Problem to work on: Copy the whole listing verbatim.

Raw data:
◆ ◆ ◆ ◆
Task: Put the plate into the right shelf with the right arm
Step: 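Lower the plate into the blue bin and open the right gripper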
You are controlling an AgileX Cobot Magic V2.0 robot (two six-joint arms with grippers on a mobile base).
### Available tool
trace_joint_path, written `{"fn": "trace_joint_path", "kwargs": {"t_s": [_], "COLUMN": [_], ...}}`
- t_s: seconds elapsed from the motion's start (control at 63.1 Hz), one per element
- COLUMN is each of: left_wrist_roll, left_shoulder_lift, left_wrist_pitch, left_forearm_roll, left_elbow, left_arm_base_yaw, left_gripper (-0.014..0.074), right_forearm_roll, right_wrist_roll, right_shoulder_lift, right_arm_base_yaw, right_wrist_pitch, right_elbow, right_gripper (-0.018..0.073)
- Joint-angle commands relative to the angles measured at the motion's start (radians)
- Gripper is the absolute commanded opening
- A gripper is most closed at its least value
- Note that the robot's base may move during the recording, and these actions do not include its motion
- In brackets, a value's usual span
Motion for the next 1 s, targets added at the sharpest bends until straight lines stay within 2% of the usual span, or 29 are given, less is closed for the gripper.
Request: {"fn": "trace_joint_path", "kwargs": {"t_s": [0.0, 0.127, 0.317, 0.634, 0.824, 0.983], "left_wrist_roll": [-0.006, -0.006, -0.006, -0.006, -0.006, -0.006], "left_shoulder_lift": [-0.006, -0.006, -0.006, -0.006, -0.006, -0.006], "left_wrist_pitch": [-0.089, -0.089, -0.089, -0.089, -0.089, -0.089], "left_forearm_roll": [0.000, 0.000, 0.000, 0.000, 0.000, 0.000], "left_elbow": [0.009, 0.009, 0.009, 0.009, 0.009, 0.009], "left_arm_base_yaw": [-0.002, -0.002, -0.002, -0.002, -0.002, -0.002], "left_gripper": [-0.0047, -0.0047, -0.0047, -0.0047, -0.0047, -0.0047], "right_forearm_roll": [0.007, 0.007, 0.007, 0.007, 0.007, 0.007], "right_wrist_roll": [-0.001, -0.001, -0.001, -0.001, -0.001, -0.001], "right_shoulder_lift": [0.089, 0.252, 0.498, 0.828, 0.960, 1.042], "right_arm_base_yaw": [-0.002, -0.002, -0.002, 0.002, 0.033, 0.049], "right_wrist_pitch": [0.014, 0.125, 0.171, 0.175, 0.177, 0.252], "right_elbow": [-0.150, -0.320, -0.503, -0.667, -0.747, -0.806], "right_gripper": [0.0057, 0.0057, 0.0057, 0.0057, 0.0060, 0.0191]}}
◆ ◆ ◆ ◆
Response to the task:
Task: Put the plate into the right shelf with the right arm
Step: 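Lower the plate into the blue bin and open the right gripper
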You are controlling an AgileX Cobot Magic V2.0 robot (two six-joint arms with grippers on a mobile base).
### Available tool
trace_joint_path, written `{"fn": "trace_joint_path", "kwargs": {"t_s": [_], "COLUMN": [_], ...}}`
- t_s: seconds elapsed from the motion's start (control at 63.1 Hz), one per element
- COLUMN is each of: left_wrist_roll, left_shoulder_lift, left_wrist_pitch, left_forearm_roll, left_elbow, left_arm_base_yaw, left_gripper (-0.014..0.074), right_forearm_roll, right_wrist_roll, right_shoulder_lift, right_arm_base_yaw, right_wrist_pitch, right_elbow, right_gripper (-0.018..0.073)
- Joint-angle commands relative to the angles measured at the motion's start (radians)
- Gripper is the absolute commanded opening
- A gripper is most closed at its least value
- Note that the robot's base may move during the recording, and these actions do not include its motion
- In brackets, a value's usual span
Motion for the next 1 s, targets added at the sharpest bends until straight lines stay within 2% of the usual span, or 29 are given, less is closed for the gripper.
Request: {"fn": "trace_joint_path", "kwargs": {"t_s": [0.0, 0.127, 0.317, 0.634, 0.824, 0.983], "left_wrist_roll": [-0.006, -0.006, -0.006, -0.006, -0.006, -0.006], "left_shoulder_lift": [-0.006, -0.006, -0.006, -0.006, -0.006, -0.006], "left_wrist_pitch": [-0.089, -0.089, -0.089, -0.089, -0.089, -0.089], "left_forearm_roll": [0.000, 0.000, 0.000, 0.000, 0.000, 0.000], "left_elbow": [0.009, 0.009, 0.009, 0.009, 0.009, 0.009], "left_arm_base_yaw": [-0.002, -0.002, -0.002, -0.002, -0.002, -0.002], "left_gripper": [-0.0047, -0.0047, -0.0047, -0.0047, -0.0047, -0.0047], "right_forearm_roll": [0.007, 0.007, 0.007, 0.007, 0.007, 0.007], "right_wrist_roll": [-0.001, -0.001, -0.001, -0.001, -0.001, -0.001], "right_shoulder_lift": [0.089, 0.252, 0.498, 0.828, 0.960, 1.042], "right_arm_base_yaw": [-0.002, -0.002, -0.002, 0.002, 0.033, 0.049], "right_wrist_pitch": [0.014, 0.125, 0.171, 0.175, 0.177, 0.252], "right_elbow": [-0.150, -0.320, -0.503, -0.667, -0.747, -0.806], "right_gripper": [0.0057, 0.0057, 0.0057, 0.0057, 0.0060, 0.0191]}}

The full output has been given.